I was a little jealous. My aunt is one of the most amazing people I know and certainly one of the strongest women (aside from my mom) in my life.
They had four days filled with fun sister time (again, I was a little jealous). They walked through a designer house, took in the sights and sounds of Richmond, and finally went to western Virginia to visit some historical sites and go apple picking.
Going apple picking is one of my favorite memories from this time of year in Virginia. We did it as a family growing up, but I even went a few times in college, since the picturesque mountain where the orchard was located was also close to the school I attended.

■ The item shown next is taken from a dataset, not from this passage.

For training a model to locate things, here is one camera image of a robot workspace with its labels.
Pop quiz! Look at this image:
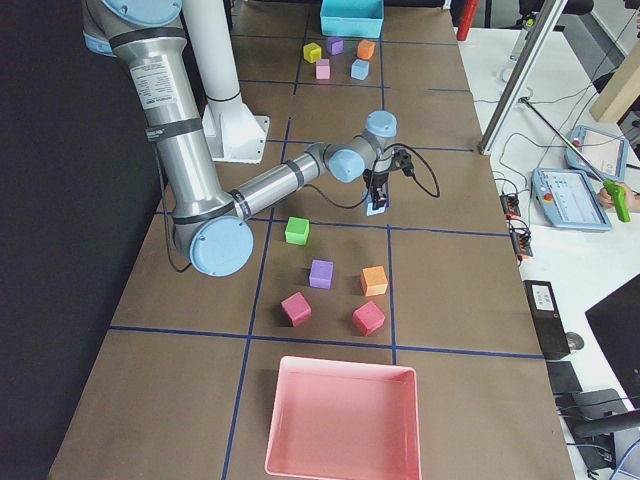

The cool air, crisp fruits and distinctly fall aromas made for the perfect day. There’s nothing like apple picking in the fresh air except maybe turning those apples into delicious treats. This dish combines protein, good fiber, and a ton of vitamins and nutrients in one quick and easy skillet dinner.
Autumn in a Skillet
1 Tbs olive oil
1 lb boneless, skinless chicken breasts, cut into 1/2-inch cubes
1 tsp kosher salt, divided
1/2 tsp black pepper
4 slices bacon, chopped
3 cups Brussels sprouts, trimmed and quartered
1 medium sweet potato, peeled and cut into 1/2-inch cubes
1 medium onion, chopped
2 Granny Smith apples, peeled, cored and cut into 3/4-inch cubes
4 cloves garlic, minced
2 tsp chopped fresh thyme or 1/2 tsp dried thyme
1 tsp ground cinnamon
1 cup reduced-sodium chicken stock, divided
Heat olive oil in a large cast-iron skillet until fragrant and shimmering. Add chicken, salt and pepper. Cook until lightly browned and cooked through. Remove from skillet and set aside.
Reduce heat to medium. Add the bacon; cook until the bacon is crisp. Remove from the skillet with a slotted spoon, and add to the same plate as the chicken.
Turn the heat to medium-high. Add Brussels sprouts, sweet potatoes and onions. Cook and stir until the vegetables are crisp-tender and the onions are translucent. Stir in the apples, garlic, thyme and cinnamon. Stir in 1/2 cup of the broth. Bring the broth to a boil, stirring often, and cook down until the broth has evaporated. Add in chicken, bacon and the remaining 1/2 cup of broth. Cook until heated through, about 2 minutes. Serve immediately.
Serves 4 to 6
Nutritional Information: Calories Per Serving: 425, Fat: 20 g (6 g Saturated Fat), Cholesterol: 106 mg, Sodium: 1250 mg, Carbohydrates: 25 g, Fiber: 6 g, Sugar: 10 g, Protein: 38 g.